TDataFrame Performance

tquante · September 30, 2017, 7:56pm

Hi,

I have build a small example to illustrate a performance issue, which I have with the TDF
dataFramePerformance.C (4.0 KB)

When defining a set of prefilters and then branching several other filters from the last prefilter, the performance drops quite significantly. This is even the case if no event survives the prefilter set.
In the above Example two histograms take approximately 2 seconds. With all the others the code runs for more than 20 seconds.

Now I am wondering if this is caused by wrong usage of the TDF from my side or if this an internal problem.

Cheers Thomas

eguiraud · October 1, 2017, 12:14am

Hi,
if adding many filters with everything else equal makes performance drop, it’s a bug, but I don’t think that’s the case.
You are probably seeing worse and worse performance with an increasing number of histograms, independently of the number of filters, correct?

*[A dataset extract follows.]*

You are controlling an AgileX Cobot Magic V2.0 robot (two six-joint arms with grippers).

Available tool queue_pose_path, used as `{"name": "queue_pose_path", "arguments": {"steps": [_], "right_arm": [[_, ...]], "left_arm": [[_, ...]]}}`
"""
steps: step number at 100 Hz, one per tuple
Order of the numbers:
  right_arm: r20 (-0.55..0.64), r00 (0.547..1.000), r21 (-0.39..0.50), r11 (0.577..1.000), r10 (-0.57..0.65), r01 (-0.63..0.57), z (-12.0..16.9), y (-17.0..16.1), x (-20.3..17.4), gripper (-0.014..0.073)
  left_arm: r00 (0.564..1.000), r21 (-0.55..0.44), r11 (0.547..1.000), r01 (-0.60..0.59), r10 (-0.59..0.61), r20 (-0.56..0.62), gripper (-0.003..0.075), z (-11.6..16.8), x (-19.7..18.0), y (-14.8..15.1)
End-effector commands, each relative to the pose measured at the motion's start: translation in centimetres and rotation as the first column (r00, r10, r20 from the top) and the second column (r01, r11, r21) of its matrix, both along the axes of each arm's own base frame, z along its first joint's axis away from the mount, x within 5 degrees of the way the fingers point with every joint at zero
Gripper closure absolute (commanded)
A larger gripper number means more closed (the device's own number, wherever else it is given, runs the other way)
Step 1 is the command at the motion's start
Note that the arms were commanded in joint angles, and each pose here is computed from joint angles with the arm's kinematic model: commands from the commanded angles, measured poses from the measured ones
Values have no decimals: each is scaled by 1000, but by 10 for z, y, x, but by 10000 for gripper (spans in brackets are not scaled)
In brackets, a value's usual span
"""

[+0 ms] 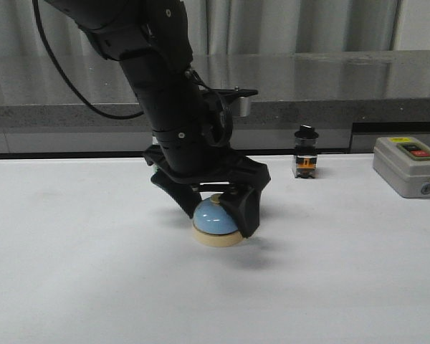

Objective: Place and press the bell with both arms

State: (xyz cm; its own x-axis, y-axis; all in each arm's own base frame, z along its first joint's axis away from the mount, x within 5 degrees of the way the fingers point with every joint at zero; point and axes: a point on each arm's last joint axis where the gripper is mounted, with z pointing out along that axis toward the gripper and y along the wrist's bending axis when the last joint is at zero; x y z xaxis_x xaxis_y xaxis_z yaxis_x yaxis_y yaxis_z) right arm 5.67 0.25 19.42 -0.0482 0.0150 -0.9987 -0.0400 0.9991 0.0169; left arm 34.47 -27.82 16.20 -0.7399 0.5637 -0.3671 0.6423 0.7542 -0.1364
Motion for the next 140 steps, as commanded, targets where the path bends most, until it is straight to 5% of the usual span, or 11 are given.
{"name": "queue_pose_path", "arguments": {"steps": [1,31,80,103,140], "right_arm": [[117,993,-2,1000,-11,11,13,-1,-2,655],[117,993,-2,1000,-11,11,13,-1,-2,655],[117,993,-2,1000,-11,11,13,-1,-2,655],[117,993,-2,1000,-11,11,13,-1,-2,655],[117,993,-2,1000,-11,11,13,-1,-2,655]], "left_arm": [[998,-75,997,-1,5,63,36,33,-1,-6],[998,-96,995,-3,10,70,40,54,-5,-1],[949,-257,963,-77,149,277,41,173,-15,62],[896,-297,933,-202,299,330,41,195,-22,126],[732,-400,833,-383,538,418,41,188,-82,212]]}}
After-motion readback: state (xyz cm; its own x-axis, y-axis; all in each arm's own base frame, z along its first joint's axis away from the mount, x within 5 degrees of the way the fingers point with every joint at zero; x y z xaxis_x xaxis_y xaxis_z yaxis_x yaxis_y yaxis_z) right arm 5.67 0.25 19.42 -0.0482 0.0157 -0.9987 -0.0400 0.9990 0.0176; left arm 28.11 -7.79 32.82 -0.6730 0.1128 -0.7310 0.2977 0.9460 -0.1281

If that’s the case and you are on ROOT v6.10/4, try switching to ROOT v6.10/6 or even to master: previous versions had an issue with some redundant instrumentation being inserted in jitted (just-in-time-compiled) code.

Lastly, if you really want to get the best performance out of TDF, switch Histo1D("x") with Histo1D<double>("x") or equivalent to compile that action instead of jitting it at runtime, and absolutely remember to always compile with at least -O2.

Please let me know how that goes
Cheers,
Enrico

tquante · October 4, 2017, 5:48pm

Hi,

that tip does the trick . The lazy evaluation of 64 histograms went down from approx 30 seconds to no time.

I also started to use implicit multithreading which significantly reduces the time.

Thanks a lot for your help

Cheers,
Thomas

eguiraud · October 4, 2017, 6:04pm

Glad I could help!
Which tip though? Are you compiling both ROOT and your program with -O2?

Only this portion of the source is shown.